Per Davide Piccardo, «il messaggio dell'Islam sull'omosessualità è chiaro ed è di condanna, ma non riguarda la censura della persona omosessuale in quanto tale, quanto la disapprovazione delle pratiche omosessuali. È ovvio che la visione del credente non possa coincidere con le leggi di uno stato laico, dove prevale il rispetto che è compito di una società plurale e multietnica come è l'Italia [...] Non si può negare che nell'Islam i rapporti tra persone dello stesso sesso, come in molte altre confessioni religiose, siano considerati un peccato abbastanza grave: chi è credente e ha questo orientamento si trova senza dubbio in conflitto. Credo sia nostra premura non criminalizzare nessuno, però è ovvio che non si può stravolgere il messaggio di una religione. D'altro canto rispettiamo le persone nella loro individualità, senza escluderle né allontanarle e senza criminalizzare i comportamenti diversi dai precetti dell'Islam come può essere la scelta omosessuale».
Parlando di temi di stretta attualità, Piccardo precisa: «L'Isis, quando colpisce le persone per il loro credo o per il loro orientamento sessuale diverso, si colloca al di fuori dell'Islam: quei fanatici non hanno nessun titolo per rappresentarlo tutto e neppure per applicare in questi modi barbari la legge islamica». In merito alle unioni civili conclude: «Io personalmente sono a favore delle unioni civili e la possibilità di garantire parità di condizioni a tutte le persone al di là del loro orientamento sessuale. È una lacuna che andrebbe colmata, ed è dovere di uno stato democratico farlo. Invece sono contrario alla possibilità di adottare da parte delle coppie omosessuali, ma lo sono anche riguardo all'adozione per i single».

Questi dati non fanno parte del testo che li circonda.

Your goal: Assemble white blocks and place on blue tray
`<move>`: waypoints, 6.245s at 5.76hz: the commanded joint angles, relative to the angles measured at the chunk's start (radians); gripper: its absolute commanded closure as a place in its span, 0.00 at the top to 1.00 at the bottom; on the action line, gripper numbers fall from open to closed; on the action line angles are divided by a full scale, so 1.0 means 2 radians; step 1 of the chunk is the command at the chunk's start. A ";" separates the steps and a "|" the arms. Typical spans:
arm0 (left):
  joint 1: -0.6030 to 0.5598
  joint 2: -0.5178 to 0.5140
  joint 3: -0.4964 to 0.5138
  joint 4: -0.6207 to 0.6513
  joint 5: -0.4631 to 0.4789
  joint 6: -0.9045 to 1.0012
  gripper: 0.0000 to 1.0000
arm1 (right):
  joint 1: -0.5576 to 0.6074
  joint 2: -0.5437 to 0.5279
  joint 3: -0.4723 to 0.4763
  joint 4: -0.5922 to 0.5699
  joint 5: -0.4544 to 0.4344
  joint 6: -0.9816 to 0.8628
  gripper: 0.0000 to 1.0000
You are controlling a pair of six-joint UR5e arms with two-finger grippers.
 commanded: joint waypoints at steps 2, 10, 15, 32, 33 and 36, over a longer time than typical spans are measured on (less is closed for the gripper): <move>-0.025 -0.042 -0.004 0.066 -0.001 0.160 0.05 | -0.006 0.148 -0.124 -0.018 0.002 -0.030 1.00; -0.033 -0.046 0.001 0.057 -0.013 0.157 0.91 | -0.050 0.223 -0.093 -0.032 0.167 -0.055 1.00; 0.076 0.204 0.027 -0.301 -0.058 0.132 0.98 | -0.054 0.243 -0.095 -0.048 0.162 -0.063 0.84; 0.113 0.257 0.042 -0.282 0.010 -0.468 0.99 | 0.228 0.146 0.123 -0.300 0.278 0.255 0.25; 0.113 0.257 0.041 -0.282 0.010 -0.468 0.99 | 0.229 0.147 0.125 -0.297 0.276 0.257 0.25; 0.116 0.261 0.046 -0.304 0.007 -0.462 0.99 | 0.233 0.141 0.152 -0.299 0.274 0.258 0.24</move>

Per Stefano Bolognini, direttore di Pride, «quello pubblicato è un primissimo, se non il primo in assoluto, confronto che apre uno spiraglio sui sentimenti sull'omosessualità diffusi tra i mussulmani italiani. Da una parte c'è un richiamo al rispetto, che considero il minimo sindacale, dall'altra c’è però, e netta, una condanna all'omosessualità come peccato, con argomenti sovrapponibili sostanzialmente a quelli della Chiesa cattolica, che genera inutili sofferenze agli omosessuali islamici e rinforza il pregiudizio. Su questo le associazioni dovrebbero aprire un dibattito serrato, soprattutto quelle che hanno deciso di non parlare confrontarsi con un media gay come Pride. Non spetta alla religione, ma allo Stato fare le leggi, ma il benessere dei credenti e la lotta al pregiudizio passa anche da un atteggiamento più aperto e tollerante. Ci auguriamo che continui il confronto con le associazioni islamiche italiane, che si vedono limitare la possibilità di culto per una legge incostituzionale in Lombardia e che vivono sulla loro pelle il significato di discriminazione».